Но голова, по мнению мулл, – это главное! И потому муллы считают, что могила Иоанна Крестителя находится у мусульман. Видите, каким поклонением у правоверных она пользуется? Это еще раз говорит о том, что арабы средневековья не были узколобыми сектантами.
Из мечети Квелч повел своих гостей в расположенную тут же, поблизости, торговую часть Дамаска.
– Ну, а теперь, – весело сказал он, – вам следует купить какие-либо сувениры на память о Дамаске! – И, многозначительно взглянув на Петрова и Потапова, уверенно добавил: – Вы люди военные и, конечно, захотите захватить с собой по хорошему кинжалу из знаменитой дамасской стали.
И Квелч уверенно двинулся в темный, узкий переулок. На пороге одного из маленьких, подслеповатых домов они увидели пожилого сирийца почтенного вида.
– Хозяин этой лавочки клялся мне аллахом, – говорил Квелч, – будто его «фирма» существует уже пятьсот лет и будто бы он представляет двадцатое поколение оружейных мастеров.
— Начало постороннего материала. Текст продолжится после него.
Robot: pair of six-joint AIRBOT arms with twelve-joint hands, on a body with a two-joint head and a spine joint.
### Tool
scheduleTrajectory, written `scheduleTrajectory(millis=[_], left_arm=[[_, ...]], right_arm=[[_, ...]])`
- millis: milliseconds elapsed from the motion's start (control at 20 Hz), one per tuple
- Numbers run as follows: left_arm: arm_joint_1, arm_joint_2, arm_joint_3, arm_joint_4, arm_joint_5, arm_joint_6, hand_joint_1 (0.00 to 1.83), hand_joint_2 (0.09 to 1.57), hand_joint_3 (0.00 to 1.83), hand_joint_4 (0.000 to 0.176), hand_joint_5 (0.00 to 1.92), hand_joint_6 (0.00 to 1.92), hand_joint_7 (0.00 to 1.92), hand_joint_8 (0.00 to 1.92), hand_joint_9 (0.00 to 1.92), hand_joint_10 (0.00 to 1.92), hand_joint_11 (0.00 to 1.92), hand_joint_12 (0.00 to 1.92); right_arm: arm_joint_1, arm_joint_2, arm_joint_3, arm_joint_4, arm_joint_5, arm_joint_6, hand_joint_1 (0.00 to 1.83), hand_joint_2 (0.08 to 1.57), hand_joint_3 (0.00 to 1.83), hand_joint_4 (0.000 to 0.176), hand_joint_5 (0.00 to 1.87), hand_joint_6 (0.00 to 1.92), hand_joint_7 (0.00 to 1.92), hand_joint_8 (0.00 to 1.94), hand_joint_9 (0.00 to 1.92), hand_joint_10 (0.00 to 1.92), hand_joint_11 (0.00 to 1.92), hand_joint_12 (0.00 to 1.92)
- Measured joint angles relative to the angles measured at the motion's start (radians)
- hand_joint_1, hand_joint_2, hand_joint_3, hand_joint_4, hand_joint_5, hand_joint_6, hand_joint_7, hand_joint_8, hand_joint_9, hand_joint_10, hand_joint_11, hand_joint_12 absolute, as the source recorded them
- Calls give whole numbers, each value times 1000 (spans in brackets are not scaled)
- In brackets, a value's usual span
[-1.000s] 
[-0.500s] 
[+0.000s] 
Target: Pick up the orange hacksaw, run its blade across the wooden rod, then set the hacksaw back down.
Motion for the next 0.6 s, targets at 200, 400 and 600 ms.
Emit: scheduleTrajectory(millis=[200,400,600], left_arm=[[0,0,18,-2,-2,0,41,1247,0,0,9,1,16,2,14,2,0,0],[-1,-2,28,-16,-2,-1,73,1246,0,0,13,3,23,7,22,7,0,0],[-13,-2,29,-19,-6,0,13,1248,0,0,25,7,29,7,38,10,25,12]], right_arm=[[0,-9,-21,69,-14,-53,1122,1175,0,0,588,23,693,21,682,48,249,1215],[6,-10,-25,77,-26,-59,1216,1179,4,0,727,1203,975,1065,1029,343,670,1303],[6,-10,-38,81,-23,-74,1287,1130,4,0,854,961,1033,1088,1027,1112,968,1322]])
Не уверен, что это так, но кинжалы у него замечательные.
В лавочке было темно, грязно, пахло мышами. Но Квелч оказался прав: сталь кинжалов была превосходна.
Когда все вновь вышли на улицу, Таня запротестовала:
– Мужчины купили сувениры – ну, а мы, женщины?..
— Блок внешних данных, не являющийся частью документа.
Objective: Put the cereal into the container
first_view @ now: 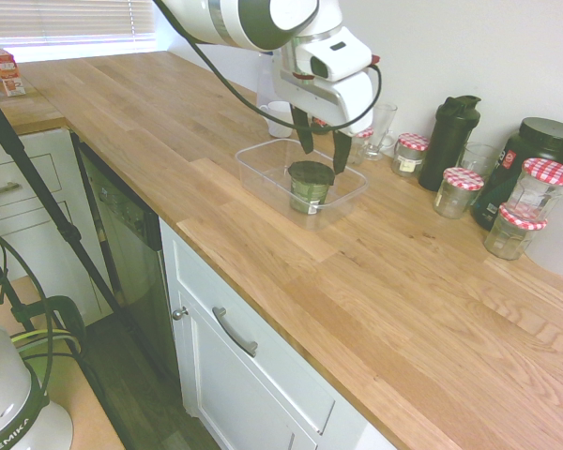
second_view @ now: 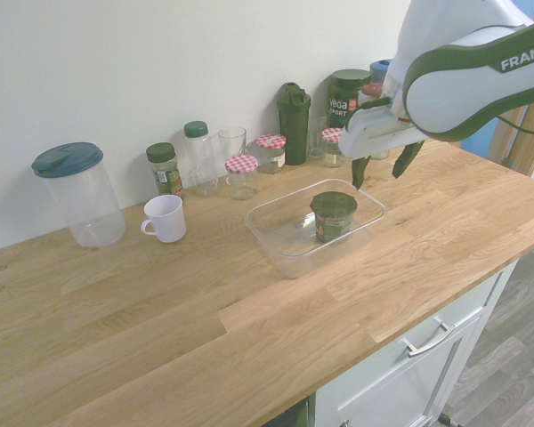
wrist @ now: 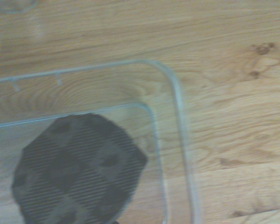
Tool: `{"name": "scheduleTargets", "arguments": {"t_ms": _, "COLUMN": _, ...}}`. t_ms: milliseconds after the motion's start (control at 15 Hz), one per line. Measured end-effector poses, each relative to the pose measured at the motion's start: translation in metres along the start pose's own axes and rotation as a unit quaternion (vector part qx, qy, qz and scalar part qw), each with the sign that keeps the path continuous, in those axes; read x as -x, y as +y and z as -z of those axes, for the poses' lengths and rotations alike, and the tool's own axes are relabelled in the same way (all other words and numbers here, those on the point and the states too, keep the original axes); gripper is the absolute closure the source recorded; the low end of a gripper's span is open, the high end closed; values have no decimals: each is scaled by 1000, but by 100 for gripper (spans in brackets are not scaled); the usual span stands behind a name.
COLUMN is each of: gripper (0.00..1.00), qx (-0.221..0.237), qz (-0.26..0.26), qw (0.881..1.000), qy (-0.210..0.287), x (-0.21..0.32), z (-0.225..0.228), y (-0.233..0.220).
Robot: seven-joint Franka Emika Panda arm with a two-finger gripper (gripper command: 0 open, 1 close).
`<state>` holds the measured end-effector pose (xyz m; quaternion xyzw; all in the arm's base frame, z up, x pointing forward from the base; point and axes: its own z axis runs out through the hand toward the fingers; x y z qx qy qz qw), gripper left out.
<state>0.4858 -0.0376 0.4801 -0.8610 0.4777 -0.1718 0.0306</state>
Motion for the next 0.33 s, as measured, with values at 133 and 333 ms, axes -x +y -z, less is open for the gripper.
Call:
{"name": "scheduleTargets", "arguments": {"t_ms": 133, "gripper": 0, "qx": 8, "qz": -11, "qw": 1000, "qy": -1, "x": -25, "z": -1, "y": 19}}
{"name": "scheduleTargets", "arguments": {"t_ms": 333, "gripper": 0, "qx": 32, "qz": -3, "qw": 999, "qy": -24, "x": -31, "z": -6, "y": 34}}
– Найдутся сувениры и для дам, – успокоил ее Квелч. – Дамаск славен не только мастерами стали, но и мастерами несравненных парчовых изделий.
– Хочу дамасской парчи! – задорно воскликнула Таня.
Четверть часа спустя она выходила из магазина, держа сверток с куском чудной парчи синего цвета. Люсили купили халатик – светло-голубой, так как она уверяла, что это «ее цвет».
– Я интересуюсь арабским миром, – сказал Квелч, когда, оставив Таню, Люсиль и Потапова в гостинице, они со Степаном вновь оказались в машине. – Может быть, это потому, что после целого года пребывания в Дамаске я пришел к выводу, что мы сидим здесь на вулкане. Я не знаю, когда этот вулкан начнет действовать, может быть, еще не так скоро, но вулкан пробуждается. В этом не может быть никакого сомнения. И я ни за что не поручусь, когда окончится война… Впрочем, лично меня это мало касается: как только я сброшу военный мундир, уеду в Англию и вернусь опять на сцену. Будет, пожалуй, жаль оставить Сирию, я привык к арабам и сочувствую им. А вот кого не выношу – так это местных французов и англичан! Сколько от них арабы натерпелись!..
Дорога вилась между красивыми холмами, заросшими дубами и лаврами. Мелькали селения, речки, мосты, оливковые рощи, виноградники. Изредка попадались финиковые пальмы и олеандровые заросли. Наконец машина остановилась около большого сада, заросшего абрикосовыми деревьями и яблонями.